To verify, if BeautifulSoup is successfully installed in your machine or not, just run below command in the same terminal−

C:\Users\rajesh>python
Python 3.6.1 (v3.6.1:69c0db5, Mar 21 2017, 17:54:52) [MSC v.1900 32 bit (Intel)] on win32
Type "help", "copyright", "credits" or "license" for more information.
>>> from bs4 import BeautifulSoup
>>>

Successful, great!.

Example 1 

Find all the links from an html document Now, assume we have a HTML document and we want to collect all the reference links in the document. So first we will store the document as a string like below −

html_doc='''<a href='wwww.Tutorialspoint.com.com'/a>
<a href='wwww.nseindia.com.com'/a>
<a href='wwww.codesdope.com'/a>
<a href='wwww.google.com'/a>
<a href='wwww.facebook.com'/a>
<a href='wwww.wikipedia.org'/a>
<a href='wwww.twitter.com'/a>
<a href='wwww.microsoft.com'/a>
<a href='wwww.github.com'/a>
<a href='wwww.nytimes.com'/a>
<a href='wwww.youtube.com'/a>
<a href='wwww.reddit.com'/a>
<a href='wwww.python.org'/a>
<a href='wwww.stackoverflow.com'/a>
<a href='wwww.amazon.com'/a>
<a href=‘wwww.linkedin.com'/a>
<a href='wwww.finace.google.com'/a>'''

Now we will create a soup object by passing the above variable html_doc in the initializer function of beautifulSoup.

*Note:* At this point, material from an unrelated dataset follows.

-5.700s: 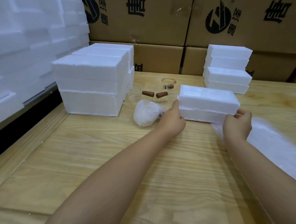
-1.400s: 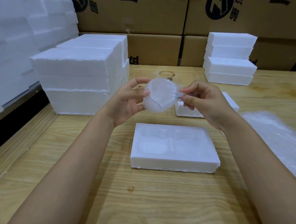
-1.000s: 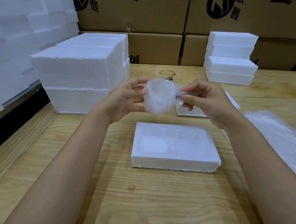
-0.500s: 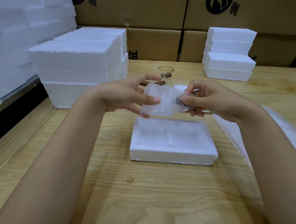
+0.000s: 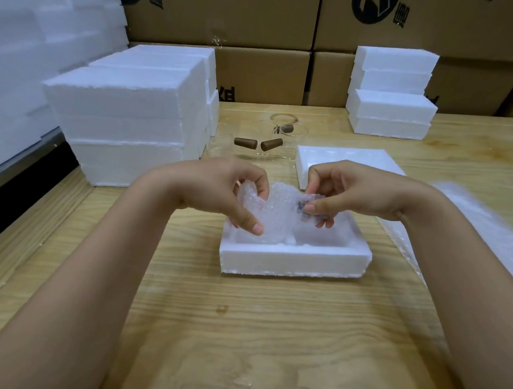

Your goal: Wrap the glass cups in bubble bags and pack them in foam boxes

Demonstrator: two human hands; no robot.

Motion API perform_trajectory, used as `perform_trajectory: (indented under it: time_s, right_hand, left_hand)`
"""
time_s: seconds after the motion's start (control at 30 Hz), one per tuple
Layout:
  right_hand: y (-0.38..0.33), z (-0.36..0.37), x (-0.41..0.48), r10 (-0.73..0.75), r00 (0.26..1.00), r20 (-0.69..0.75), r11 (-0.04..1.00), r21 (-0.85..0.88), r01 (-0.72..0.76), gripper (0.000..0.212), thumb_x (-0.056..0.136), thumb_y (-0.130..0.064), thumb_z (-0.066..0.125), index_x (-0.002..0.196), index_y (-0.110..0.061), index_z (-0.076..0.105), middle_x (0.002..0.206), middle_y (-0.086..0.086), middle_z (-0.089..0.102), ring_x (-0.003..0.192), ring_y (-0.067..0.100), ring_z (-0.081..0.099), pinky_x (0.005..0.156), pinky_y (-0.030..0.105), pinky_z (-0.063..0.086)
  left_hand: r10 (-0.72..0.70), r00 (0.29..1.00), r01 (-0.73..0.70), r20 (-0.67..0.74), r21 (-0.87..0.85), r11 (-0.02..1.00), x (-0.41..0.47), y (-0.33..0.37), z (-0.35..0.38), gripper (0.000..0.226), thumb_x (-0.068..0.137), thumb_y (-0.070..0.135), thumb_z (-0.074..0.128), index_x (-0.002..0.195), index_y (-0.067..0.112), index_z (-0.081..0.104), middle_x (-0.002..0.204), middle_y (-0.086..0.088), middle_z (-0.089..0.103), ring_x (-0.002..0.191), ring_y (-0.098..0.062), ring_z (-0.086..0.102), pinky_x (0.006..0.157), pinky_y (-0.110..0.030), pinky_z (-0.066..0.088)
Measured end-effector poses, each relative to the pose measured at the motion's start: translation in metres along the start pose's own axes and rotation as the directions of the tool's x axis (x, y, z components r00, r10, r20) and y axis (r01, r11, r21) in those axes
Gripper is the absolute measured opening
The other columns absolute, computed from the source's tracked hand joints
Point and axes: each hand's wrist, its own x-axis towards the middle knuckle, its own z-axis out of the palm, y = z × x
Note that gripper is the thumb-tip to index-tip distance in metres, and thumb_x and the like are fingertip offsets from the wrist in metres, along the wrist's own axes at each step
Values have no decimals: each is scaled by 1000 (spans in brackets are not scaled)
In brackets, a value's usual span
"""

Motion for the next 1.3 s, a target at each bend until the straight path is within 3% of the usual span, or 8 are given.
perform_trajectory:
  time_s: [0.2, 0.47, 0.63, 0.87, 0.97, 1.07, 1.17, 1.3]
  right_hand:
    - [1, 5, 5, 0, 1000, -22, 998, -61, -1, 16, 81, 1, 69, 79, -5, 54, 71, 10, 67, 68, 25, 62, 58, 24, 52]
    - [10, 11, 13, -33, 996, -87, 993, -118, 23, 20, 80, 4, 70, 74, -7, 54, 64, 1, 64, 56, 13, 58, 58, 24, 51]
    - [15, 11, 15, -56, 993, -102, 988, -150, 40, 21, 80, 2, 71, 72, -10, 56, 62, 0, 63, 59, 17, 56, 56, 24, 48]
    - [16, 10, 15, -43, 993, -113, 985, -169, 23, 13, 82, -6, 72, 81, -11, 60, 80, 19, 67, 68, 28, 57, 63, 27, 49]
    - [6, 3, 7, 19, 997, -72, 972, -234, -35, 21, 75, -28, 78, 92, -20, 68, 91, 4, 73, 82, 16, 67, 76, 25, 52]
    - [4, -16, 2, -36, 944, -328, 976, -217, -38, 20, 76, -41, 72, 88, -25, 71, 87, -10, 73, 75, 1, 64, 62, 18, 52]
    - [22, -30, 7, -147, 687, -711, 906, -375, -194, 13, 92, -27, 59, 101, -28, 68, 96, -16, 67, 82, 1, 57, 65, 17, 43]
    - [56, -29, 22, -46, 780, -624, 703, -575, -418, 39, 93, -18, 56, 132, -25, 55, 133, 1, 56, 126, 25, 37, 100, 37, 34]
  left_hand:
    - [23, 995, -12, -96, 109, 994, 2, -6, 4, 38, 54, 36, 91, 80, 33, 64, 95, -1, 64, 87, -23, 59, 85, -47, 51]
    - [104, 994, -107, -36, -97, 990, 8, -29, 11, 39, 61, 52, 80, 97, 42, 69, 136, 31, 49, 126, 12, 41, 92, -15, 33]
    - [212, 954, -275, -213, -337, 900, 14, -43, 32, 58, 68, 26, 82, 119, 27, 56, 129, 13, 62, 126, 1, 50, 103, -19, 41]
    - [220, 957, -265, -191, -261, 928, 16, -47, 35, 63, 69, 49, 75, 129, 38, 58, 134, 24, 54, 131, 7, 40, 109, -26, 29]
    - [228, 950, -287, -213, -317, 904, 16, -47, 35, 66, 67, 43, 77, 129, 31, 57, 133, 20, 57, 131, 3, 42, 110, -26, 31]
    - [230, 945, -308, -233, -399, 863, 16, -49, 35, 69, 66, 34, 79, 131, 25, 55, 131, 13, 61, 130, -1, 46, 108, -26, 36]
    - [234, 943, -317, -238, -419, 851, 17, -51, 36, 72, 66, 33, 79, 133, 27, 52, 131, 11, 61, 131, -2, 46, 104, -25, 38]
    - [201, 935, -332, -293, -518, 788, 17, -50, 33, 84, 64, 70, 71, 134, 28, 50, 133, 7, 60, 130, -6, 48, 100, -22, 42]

from bs4 import BeautifulSoup
soup = BeautifulSoup(html_doc, 'html.parser')

Now we have the soup object, we can apply methods of the BeautifulSoup class on it. Now we can find all the attributes of a tag and values in the attributes given in the html_doc.

for tag in soup.find_all('a'):
print(tag.get('href'))

From above code we are trying to get all the links in the html_doc string through a loop to get every <a> in the document and get the href attribute.

Below is our complete code to get all the links from the html_doc string.

from bs4 import BeautifulSoup

html_doc='''<a href='www.Tutorialspoint.com'/a>
<a href='www.nseindia.com.com'/a>
<a href='www.codesdope.com'/a>
<a href='www.google.com'/a>
<a href='www.facebook.com'/a>
<a href='www.wikipedia.org'/a>
<a href='www.twitter.com'/a>
<a href='www.microsoft.com'/a>
<a href='www.github.com'/a>
<a href='www.nytimes.com'/a>
<a href='www.youtube.com'/a>
<a href='www.reddit.com'/a>
<a href='www.python.org'/a>
<a href='www.stackoverflow.com'/a>
<a href='www.amazon.com'/a>
<a href='www.rediff.com'/a>'''

soup = BeautifulSoup(html_doc, 'html.parser')

for tag in soup.find_all('a'):
print(tag.get('href'))

Result

www.Tutorialspoint.com
www.nseindia.com.com
www.codesdope.com
www.google.com
www.facebook.com
www.wikipedia.org
www.twitter.com
www.microsoft.com
www.github.com
www.nytimes.com
www.youtube.com
www.reddit.com
www.python.org
www.stackoverflow.com
www.amazon.com
www.rediff.com

Example 2

 Prints all the links from a website with specific element (for example: python) mentioned in the link.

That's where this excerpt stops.